Sunday, January 24, 2010

same as it ever was

A few quick words on Transference, the seventh album by Spoon. I’ve reviewed this album a few days ago “elsewhere” – not sure when it’ll surface though – in which I kinda pegged the album as sort of a “stopgap release” for the band, as compared to their career-best Ga Ga Ga Ga Ga (2007). I wonder if that remark of mine was made was too hastily, but I’m sticking by it nevertheless because it is a fair assessment; no one listening to Transference, good as an album it is, would seriously place it in the same bracket as Spoon’s finest work. Since getting out of its major label troubles with Elektra in the nineties, singer Britt Daniel and main collaborator Jim Eno have established an enduring sonic identity on their third album, 2001’s Girls Can Tell (their first on the indie label Merge, which have released all their records since), for Spoon to refine their avant-pop garage sound with each album, at the same time developing into one of the bastions of indie rock.
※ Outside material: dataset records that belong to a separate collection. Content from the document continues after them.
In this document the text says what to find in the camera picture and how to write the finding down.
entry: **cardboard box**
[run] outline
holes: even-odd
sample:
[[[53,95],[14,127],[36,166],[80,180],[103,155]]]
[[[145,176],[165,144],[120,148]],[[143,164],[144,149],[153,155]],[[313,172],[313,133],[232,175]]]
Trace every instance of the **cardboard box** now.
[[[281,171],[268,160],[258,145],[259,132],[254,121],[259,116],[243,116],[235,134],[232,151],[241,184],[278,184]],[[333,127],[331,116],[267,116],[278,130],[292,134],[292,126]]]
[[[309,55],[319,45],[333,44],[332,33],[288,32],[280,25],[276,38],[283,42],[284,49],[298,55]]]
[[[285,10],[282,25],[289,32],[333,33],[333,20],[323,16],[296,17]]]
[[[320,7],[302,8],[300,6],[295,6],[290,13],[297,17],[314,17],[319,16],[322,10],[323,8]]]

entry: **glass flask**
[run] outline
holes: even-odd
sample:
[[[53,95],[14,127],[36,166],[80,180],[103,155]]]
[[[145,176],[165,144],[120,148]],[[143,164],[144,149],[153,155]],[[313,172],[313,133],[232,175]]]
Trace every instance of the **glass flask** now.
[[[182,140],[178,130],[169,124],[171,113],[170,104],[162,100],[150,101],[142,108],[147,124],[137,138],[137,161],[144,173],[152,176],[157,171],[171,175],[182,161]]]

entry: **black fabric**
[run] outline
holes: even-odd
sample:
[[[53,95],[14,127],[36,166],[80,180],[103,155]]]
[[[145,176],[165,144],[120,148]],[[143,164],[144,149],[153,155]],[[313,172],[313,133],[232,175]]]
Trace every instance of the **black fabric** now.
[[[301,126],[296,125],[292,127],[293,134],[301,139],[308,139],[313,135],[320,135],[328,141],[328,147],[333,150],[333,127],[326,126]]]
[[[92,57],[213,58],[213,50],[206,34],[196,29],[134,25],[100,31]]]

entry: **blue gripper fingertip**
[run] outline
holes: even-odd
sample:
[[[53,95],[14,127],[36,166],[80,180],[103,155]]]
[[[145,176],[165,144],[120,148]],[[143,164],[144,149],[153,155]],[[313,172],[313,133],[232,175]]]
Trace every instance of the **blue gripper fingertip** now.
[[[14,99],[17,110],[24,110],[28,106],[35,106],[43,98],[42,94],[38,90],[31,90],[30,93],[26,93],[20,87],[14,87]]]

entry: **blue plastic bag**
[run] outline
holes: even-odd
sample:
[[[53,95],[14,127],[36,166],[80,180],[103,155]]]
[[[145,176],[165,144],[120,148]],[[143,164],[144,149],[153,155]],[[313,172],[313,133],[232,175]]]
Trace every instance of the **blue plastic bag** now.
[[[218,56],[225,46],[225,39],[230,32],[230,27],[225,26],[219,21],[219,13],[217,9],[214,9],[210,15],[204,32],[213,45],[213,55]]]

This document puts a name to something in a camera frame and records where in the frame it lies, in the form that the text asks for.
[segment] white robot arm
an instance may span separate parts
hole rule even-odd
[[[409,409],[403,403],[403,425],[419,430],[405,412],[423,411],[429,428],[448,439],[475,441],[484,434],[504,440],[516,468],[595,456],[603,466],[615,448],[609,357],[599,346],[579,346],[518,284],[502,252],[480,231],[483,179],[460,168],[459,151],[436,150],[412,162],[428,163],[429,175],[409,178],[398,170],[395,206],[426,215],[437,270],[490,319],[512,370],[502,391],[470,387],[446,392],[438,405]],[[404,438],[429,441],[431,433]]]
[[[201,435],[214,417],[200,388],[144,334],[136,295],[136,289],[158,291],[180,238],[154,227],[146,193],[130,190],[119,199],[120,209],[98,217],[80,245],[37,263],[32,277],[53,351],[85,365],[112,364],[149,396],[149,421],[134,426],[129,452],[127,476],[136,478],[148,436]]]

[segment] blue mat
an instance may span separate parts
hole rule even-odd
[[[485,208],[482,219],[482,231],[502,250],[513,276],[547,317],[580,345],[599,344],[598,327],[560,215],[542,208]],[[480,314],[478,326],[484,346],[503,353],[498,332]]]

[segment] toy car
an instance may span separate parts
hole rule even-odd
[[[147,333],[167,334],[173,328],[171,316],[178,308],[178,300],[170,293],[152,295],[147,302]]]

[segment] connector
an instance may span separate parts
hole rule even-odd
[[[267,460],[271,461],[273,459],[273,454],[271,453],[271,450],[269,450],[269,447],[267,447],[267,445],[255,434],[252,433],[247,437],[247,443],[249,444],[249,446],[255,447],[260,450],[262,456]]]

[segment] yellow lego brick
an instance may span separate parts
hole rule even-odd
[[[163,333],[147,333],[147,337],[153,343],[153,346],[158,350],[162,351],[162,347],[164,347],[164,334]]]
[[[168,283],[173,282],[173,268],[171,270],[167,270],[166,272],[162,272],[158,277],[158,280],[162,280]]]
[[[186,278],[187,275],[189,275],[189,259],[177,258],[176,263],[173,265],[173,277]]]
Transference manages to nail that immediate pop feel of a Spoon album, toggling effectively around the band's trademark tight, insistent rhythms, but the new songs just do not hold together as well as it normally would. That said, “Written In Reverse” does sound phenomenal and the tenderly lit ballad “Out Go The Lights” is a deliquescent wonder – and these two songs alone would be enough for Spoon to continue transcending their cult status.